◆ What you will do:
Can you set down, exactly as they appear below, the lines from the opening of the material through the one bearing "An annotation job", minus the pictures?

────────

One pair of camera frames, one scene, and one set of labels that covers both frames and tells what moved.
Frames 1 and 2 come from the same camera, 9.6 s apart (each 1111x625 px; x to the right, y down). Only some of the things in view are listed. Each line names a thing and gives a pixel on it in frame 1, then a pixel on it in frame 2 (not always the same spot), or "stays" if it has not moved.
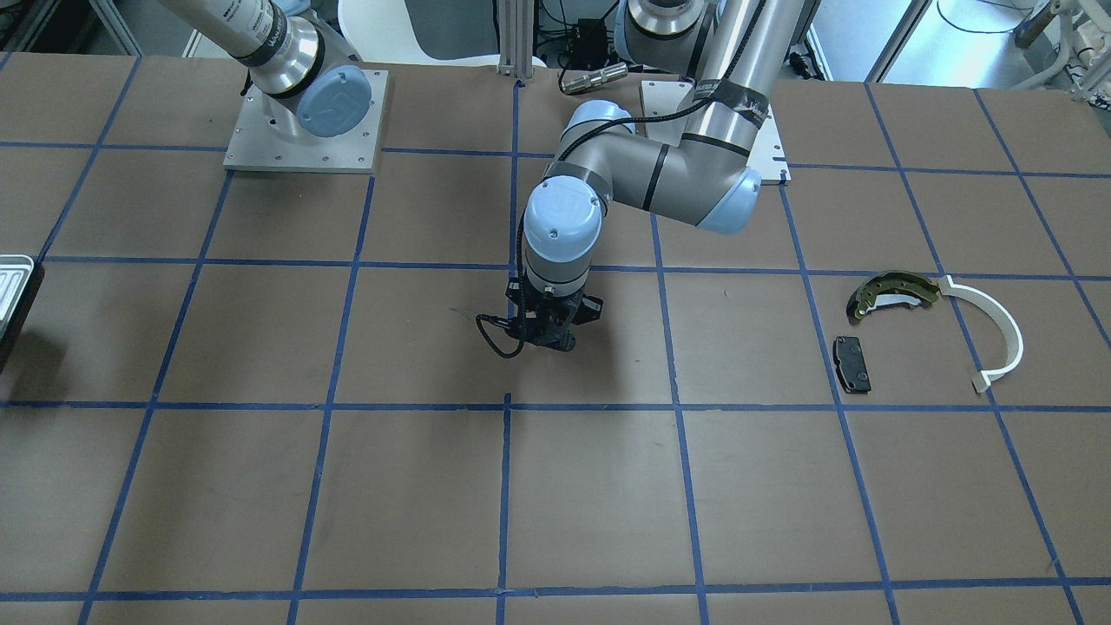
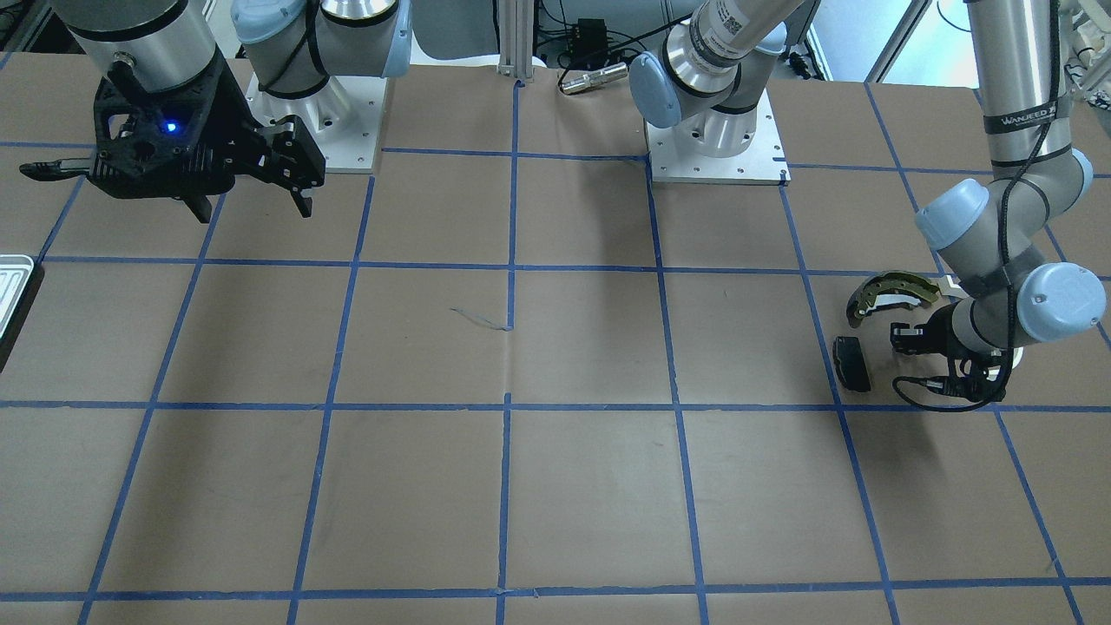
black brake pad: (851, 367) stays
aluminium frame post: (516, 33) stays
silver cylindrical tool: (587, 81) stays
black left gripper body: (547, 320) to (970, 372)
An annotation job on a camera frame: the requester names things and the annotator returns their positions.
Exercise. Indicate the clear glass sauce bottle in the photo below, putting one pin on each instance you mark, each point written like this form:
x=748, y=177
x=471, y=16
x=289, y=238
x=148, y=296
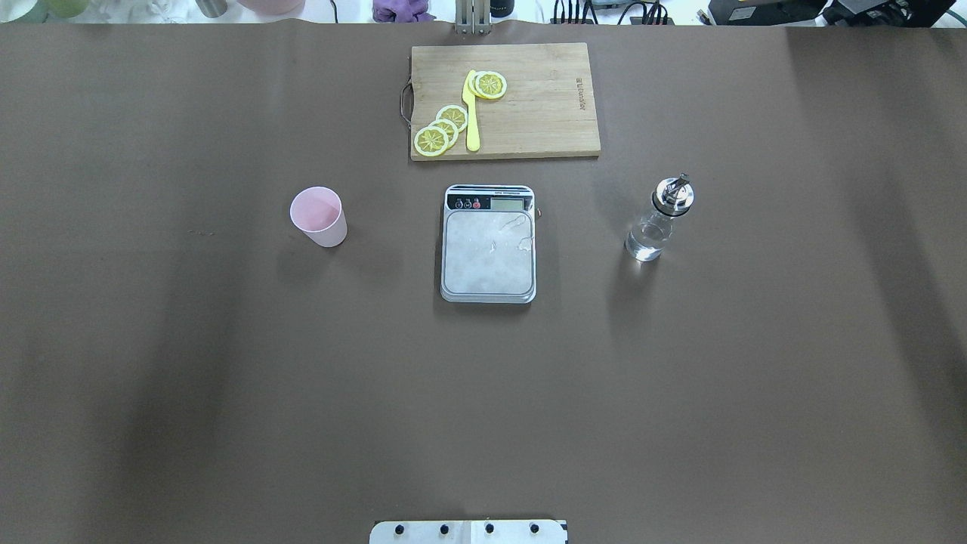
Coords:
x=671, y=199

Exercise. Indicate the pink plastic cup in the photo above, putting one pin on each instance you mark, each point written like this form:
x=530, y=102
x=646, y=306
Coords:
x=318, y=213

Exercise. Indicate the silver digital kitchen scale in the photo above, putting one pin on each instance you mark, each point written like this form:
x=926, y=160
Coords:
x=488, y=244

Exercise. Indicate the yellow plastic knife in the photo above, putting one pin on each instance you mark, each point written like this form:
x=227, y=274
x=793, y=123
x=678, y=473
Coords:
x=472, y=135

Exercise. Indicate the middle lemon slice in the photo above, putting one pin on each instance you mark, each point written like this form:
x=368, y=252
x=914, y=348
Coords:
x=450, y=129

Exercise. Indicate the upper lemon slice of three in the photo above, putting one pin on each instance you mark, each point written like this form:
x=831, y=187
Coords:
x=455, y=114

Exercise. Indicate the wooden cutting board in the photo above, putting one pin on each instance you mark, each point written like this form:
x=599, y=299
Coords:
x=548, y=110

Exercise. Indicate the front lemon slice of pair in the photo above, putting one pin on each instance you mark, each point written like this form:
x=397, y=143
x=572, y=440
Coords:
x=489, y=85

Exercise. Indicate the hidden lemon slice of pair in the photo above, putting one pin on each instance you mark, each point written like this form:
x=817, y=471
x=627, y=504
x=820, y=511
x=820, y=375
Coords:
x=470, y=84

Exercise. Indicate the black thermos bottle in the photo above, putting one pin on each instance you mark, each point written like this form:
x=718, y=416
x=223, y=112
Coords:
x=501, y=8

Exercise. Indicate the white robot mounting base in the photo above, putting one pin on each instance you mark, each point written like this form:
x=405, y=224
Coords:
x=471, y=531

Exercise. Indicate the purple cloth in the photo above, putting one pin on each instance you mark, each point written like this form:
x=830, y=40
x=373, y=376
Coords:
x=401, y=11

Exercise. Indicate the black power strip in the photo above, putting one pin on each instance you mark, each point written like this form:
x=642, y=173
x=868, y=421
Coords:
x=628, y=13

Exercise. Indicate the lemon slice near handle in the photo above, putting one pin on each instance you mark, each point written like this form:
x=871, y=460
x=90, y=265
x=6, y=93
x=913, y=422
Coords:
x=431, y=141

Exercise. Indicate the aluminium frame post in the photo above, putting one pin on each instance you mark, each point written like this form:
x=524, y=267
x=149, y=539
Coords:
x=473, y=17

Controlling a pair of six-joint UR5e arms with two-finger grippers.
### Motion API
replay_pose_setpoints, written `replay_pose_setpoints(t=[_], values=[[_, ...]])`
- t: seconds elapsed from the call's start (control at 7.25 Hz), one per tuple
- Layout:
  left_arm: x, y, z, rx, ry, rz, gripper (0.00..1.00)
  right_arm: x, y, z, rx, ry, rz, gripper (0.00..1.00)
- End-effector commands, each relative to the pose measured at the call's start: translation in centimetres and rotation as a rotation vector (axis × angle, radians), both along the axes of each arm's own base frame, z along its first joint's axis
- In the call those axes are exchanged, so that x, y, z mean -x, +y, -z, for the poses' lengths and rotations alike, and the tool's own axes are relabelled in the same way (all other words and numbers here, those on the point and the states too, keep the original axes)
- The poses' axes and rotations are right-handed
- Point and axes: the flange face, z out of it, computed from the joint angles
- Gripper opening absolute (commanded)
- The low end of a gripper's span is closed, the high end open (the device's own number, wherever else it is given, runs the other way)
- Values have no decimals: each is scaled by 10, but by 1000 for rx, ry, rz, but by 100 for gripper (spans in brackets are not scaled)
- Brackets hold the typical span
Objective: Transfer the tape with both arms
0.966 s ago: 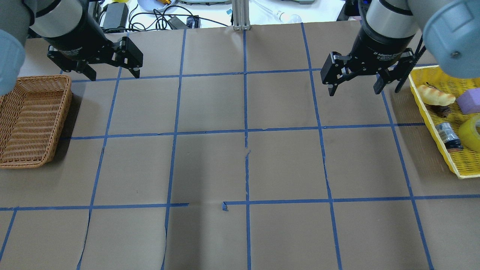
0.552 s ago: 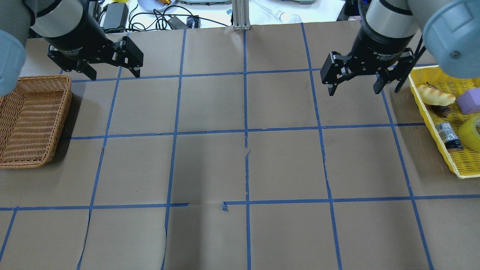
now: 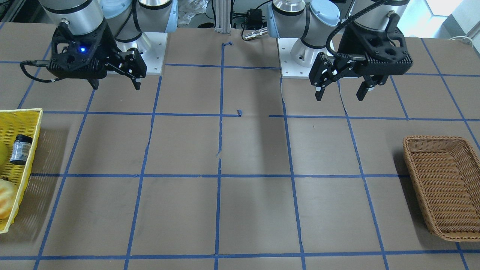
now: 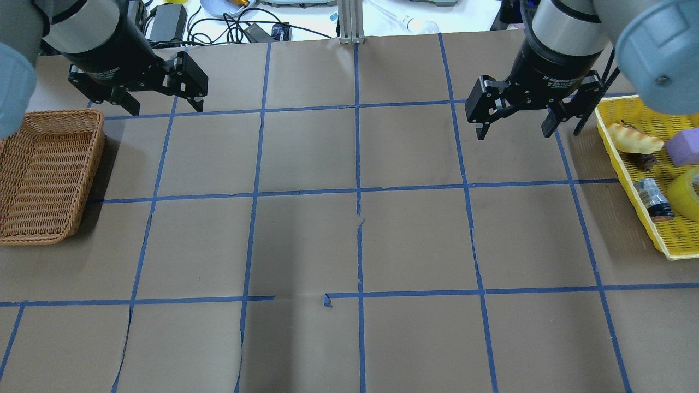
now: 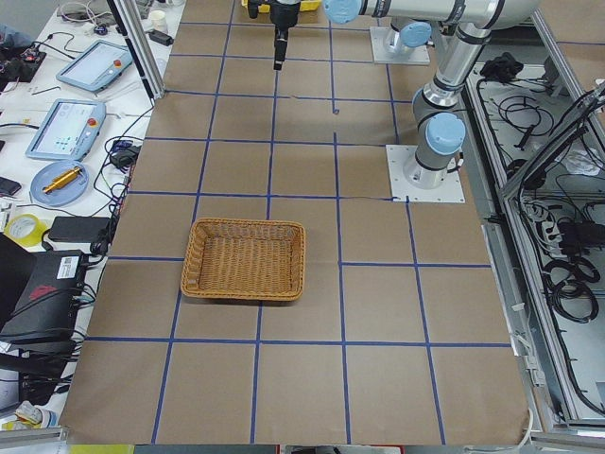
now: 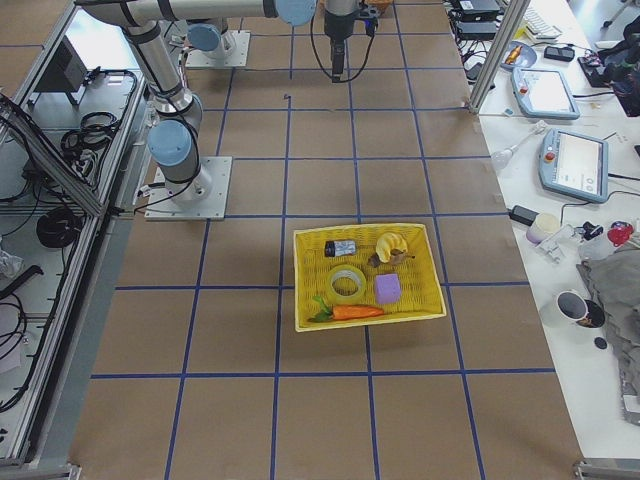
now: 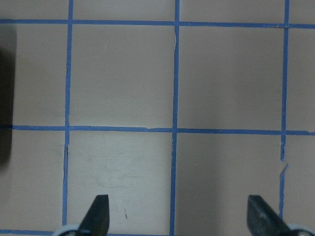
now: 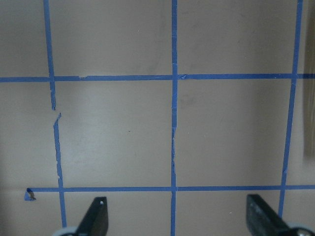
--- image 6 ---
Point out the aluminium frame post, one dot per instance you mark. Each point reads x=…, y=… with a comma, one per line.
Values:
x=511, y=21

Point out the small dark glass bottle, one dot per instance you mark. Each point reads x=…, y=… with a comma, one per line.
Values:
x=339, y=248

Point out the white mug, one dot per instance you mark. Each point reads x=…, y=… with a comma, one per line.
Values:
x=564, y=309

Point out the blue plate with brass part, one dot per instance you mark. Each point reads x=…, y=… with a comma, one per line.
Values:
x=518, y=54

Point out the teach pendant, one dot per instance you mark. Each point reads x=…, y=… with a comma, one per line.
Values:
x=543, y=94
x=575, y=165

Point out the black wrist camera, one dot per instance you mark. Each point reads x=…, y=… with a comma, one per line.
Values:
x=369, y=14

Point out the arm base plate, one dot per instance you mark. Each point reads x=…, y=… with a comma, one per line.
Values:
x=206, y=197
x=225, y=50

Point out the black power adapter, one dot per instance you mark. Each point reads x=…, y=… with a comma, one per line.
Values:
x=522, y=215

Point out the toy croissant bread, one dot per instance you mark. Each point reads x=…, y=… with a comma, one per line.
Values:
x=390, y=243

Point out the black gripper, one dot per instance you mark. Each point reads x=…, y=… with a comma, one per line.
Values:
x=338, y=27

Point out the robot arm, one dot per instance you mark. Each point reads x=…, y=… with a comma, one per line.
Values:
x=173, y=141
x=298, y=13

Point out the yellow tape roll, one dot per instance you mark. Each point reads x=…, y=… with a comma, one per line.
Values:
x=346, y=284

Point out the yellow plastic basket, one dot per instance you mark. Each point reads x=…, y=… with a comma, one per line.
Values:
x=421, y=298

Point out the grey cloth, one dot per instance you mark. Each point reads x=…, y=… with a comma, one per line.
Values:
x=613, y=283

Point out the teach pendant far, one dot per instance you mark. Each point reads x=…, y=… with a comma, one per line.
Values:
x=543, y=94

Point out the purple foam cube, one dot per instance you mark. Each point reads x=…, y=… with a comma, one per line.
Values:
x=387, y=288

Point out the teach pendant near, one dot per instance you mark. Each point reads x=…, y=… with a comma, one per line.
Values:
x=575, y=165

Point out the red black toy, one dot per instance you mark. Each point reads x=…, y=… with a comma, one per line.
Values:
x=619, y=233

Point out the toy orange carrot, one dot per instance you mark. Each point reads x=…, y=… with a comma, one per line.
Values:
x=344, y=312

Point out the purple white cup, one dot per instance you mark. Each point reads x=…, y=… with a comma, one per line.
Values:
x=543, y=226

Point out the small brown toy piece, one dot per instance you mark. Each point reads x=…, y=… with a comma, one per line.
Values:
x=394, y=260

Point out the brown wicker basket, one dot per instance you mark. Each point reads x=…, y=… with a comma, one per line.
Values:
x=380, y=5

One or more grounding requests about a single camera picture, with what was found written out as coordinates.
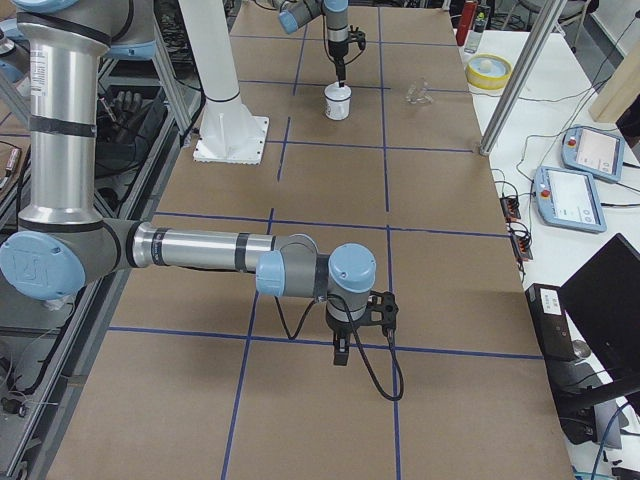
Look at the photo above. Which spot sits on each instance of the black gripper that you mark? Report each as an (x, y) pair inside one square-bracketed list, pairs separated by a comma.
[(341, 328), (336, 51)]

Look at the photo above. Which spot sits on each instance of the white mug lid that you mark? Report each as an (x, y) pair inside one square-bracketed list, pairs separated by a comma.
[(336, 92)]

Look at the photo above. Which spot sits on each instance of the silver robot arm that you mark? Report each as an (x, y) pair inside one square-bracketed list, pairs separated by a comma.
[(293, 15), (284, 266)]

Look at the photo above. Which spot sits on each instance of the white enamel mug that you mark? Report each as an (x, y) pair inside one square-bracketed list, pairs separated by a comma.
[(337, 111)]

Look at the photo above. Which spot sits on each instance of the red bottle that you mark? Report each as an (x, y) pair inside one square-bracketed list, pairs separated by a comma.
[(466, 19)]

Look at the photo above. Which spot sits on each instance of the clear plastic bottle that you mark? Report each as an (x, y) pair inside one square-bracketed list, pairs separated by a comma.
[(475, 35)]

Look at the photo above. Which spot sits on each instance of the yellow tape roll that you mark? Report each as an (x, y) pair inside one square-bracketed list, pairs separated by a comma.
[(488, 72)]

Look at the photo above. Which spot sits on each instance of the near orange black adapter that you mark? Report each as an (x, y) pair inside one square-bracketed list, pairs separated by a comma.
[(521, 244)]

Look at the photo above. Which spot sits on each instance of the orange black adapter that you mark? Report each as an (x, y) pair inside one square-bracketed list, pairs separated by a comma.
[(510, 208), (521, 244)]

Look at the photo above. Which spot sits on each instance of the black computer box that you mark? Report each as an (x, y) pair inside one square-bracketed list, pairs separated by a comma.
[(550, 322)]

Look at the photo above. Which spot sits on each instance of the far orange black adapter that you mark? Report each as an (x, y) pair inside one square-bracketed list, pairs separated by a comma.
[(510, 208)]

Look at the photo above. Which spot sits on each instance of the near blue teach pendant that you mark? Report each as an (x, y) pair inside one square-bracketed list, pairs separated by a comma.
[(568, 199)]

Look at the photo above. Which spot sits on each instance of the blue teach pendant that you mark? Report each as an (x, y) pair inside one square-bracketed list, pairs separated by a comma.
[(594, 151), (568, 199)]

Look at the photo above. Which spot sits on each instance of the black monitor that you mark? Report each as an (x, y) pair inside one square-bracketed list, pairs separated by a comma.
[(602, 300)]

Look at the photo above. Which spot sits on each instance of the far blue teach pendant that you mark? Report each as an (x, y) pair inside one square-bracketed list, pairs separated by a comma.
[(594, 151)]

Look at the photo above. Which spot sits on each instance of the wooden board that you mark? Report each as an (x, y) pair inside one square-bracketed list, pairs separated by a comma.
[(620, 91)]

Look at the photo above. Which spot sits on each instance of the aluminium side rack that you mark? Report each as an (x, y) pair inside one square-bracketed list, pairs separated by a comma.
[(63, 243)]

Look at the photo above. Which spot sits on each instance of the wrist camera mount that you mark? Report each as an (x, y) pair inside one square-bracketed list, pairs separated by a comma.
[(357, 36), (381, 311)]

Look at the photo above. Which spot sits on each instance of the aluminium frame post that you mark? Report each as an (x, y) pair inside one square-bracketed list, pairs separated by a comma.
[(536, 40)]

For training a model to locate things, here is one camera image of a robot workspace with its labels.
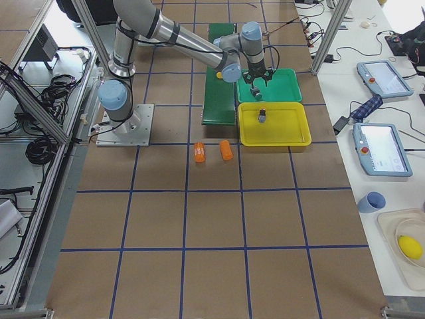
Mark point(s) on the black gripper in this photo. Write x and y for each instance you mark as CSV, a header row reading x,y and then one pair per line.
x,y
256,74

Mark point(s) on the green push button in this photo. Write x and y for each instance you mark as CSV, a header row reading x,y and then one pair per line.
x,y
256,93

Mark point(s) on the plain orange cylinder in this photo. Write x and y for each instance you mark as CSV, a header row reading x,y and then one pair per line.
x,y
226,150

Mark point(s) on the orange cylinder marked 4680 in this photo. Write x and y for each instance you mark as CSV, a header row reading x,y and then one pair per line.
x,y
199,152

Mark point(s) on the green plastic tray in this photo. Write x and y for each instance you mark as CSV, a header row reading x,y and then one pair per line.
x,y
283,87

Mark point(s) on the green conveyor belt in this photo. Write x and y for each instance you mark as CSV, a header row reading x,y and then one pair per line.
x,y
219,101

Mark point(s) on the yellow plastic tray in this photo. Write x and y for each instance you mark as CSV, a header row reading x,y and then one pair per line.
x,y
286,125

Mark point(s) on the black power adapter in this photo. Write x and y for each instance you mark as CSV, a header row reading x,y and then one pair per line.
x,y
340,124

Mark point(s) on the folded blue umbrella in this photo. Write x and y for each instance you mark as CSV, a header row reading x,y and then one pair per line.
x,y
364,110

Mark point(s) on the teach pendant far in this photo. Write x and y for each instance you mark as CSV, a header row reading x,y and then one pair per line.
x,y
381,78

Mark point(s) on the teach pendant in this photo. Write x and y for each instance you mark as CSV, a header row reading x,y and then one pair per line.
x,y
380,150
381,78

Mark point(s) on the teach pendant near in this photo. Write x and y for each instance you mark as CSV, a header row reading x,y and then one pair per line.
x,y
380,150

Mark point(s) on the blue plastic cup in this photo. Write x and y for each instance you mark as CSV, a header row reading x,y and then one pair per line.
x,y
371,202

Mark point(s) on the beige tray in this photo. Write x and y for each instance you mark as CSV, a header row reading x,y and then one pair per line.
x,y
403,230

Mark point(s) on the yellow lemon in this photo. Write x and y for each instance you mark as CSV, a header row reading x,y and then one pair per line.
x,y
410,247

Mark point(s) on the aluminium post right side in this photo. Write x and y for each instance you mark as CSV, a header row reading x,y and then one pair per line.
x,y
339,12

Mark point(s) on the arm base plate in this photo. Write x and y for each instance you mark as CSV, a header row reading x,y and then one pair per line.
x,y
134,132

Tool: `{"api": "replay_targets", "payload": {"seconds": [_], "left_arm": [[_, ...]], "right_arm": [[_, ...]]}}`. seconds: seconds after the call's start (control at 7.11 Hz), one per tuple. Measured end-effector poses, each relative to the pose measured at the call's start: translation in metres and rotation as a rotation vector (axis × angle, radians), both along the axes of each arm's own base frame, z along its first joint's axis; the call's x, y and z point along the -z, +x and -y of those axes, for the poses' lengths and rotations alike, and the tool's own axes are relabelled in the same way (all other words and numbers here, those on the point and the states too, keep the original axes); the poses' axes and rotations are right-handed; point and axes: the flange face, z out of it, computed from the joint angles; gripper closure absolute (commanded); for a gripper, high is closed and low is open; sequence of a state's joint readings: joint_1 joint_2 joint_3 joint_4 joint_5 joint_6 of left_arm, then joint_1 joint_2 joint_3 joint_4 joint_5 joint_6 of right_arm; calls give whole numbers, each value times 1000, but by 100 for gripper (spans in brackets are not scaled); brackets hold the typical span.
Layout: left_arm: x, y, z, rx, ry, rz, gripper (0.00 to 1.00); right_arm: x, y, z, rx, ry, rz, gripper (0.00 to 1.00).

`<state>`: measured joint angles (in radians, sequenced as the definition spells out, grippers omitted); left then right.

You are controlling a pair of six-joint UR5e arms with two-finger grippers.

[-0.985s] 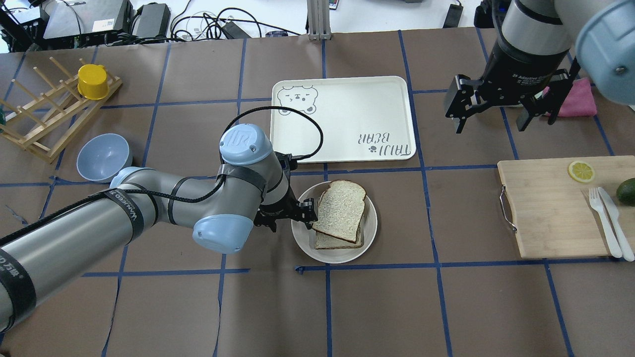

────────

◆ Solution for this exercise:
One pair of camera frames, one scene, and one set of labels that covers both frames and tells what moved.
Frames 1 and 2 come from the same camera, 9.6 s apart (each 1111x625 px; x to the right, y down). Only some of the things in view are listed. Each line names a thing and gives a pixel on it in frame 1, then a pixel on it in frame 2 (not always the same spot), or "stays" if it has not moved.
black brake pad: (851, 367) stays
aluminium frame post: (516, 33) stays
silver cylindrical tool: (587, 81) stays
black left gripper body: (547, 320) to (970, 372)
An annotation job on a camera frame: the requester names things and the annotator returns their positions.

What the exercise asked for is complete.